= Claire Gardent =

French computer scientist

Claire Gardent is a French computer scientist and linguist specializing in natural language processing, including natural language generation and machine translation. She is a director of research at the French National Centre for Scientific Research, affiliated with the Lorraine Research Laboratory in Computer Science (LORIA), She is also past chair of the European chapter of the Association for Computational Linguistics, and former editor-in-chief of the journal Traitement Automatique des Langues (Revue TAL).

==Education and career==
Gardent was a linguistics student at the University of Toulouse, graduating in 1986. She went to the UK for graduate study, earning a master's degree in artificial intelligence from the University of Essex in 1987 and a PhD in cognitive science from the University of Edinburgh in 1991. Her doctoral dissertation, Gapping and VP ellipsis in a unification-based grammar, was jointly supervised by Ewan Klein and Robin Cooper.
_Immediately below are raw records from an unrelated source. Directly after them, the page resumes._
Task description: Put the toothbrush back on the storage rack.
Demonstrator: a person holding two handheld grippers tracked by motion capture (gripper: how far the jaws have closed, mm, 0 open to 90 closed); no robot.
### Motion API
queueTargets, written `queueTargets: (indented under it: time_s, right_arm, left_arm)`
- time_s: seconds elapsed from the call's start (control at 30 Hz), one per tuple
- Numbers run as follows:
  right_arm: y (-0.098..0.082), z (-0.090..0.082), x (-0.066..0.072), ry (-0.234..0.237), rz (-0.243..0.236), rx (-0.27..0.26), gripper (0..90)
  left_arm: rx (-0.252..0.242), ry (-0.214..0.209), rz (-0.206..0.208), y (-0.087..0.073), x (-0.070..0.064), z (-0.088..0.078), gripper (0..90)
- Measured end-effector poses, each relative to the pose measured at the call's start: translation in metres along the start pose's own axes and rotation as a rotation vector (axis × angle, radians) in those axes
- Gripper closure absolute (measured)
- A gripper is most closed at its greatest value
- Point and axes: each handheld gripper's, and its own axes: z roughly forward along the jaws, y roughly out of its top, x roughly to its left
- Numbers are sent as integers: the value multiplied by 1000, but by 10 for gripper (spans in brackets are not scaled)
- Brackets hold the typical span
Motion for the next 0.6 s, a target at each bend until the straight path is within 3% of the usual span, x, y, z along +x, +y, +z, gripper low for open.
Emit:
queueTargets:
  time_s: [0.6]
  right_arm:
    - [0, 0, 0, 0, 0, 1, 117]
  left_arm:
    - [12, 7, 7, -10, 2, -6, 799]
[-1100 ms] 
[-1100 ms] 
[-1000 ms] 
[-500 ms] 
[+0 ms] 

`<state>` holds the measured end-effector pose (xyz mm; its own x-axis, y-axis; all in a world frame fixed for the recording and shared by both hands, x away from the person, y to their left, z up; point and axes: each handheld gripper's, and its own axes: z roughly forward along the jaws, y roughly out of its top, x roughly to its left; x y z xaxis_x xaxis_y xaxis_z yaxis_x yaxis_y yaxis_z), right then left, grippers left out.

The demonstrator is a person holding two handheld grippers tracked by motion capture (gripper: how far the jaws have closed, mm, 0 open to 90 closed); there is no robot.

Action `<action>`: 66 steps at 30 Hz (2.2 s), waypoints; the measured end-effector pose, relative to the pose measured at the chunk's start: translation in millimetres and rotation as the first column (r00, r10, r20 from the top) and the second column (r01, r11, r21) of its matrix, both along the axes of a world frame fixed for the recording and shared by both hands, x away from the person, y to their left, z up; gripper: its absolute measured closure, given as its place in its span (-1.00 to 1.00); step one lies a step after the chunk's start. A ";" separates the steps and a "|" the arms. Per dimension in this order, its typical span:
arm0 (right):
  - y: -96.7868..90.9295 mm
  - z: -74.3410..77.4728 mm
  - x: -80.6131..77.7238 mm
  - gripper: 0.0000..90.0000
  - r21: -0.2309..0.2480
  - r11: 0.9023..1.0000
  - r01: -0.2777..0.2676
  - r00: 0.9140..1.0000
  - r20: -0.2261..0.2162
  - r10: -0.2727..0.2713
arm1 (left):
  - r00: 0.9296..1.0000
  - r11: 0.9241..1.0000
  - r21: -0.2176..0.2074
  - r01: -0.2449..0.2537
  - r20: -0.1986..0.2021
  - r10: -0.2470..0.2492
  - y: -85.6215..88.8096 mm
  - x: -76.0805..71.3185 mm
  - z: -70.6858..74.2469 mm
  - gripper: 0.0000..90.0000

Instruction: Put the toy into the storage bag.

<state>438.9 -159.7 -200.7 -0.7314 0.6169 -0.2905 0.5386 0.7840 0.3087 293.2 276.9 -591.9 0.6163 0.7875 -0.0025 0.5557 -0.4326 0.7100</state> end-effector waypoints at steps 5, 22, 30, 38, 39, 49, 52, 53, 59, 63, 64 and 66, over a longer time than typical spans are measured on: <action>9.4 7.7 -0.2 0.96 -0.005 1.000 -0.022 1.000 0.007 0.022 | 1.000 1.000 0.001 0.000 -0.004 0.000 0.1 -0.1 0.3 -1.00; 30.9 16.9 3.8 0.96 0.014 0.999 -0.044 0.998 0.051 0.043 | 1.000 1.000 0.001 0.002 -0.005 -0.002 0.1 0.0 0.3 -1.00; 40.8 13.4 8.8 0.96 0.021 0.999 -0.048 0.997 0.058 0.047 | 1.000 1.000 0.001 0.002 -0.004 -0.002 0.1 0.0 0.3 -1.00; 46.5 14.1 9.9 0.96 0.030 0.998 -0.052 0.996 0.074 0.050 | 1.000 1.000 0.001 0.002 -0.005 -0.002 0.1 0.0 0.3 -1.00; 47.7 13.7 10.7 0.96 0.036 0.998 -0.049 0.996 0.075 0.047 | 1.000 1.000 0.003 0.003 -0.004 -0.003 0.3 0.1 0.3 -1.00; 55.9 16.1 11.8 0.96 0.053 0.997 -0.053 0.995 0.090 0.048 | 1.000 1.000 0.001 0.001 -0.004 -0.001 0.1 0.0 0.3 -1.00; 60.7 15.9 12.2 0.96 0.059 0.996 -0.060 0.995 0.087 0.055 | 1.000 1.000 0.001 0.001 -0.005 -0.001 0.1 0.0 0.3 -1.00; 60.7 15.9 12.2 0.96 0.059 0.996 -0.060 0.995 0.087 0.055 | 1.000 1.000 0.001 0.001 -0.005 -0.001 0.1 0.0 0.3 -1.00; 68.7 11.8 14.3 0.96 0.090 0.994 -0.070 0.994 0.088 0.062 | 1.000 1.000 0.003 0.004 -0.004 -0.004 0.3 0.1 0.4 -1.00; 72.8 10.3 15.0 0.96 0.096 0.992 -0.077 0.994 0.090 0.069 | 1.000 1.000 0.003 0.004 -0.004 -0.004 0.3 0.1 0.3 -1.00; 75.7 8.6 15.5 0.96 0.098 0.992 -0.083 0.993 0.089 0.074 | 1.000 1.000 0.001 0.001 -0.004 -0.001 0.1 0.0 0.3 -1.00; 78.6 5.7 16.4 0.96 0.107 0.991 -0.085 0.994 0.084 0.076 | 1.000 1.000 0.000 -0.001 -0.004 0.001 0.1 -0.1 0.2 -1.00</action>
After ten years as a postdoctoral researcher in the Netherlands and Germany, she joined CNRS and LORIA as a researcher in 2000. She has headed a research group on computational, formal, and field linguistics since 2019.

==Books==
Gardent is the coauthor of books including:
- Techniques d'analyse et de génération pour la langue naturelle (with Karine Baschung, Editions Adosa, 1995)
- Deep Learning Approaches to Text Production (with Shashi Narayan, Morgan & Claypool, 2020).

==Recognition==
In 2022 she won the CNRS Silver Medal.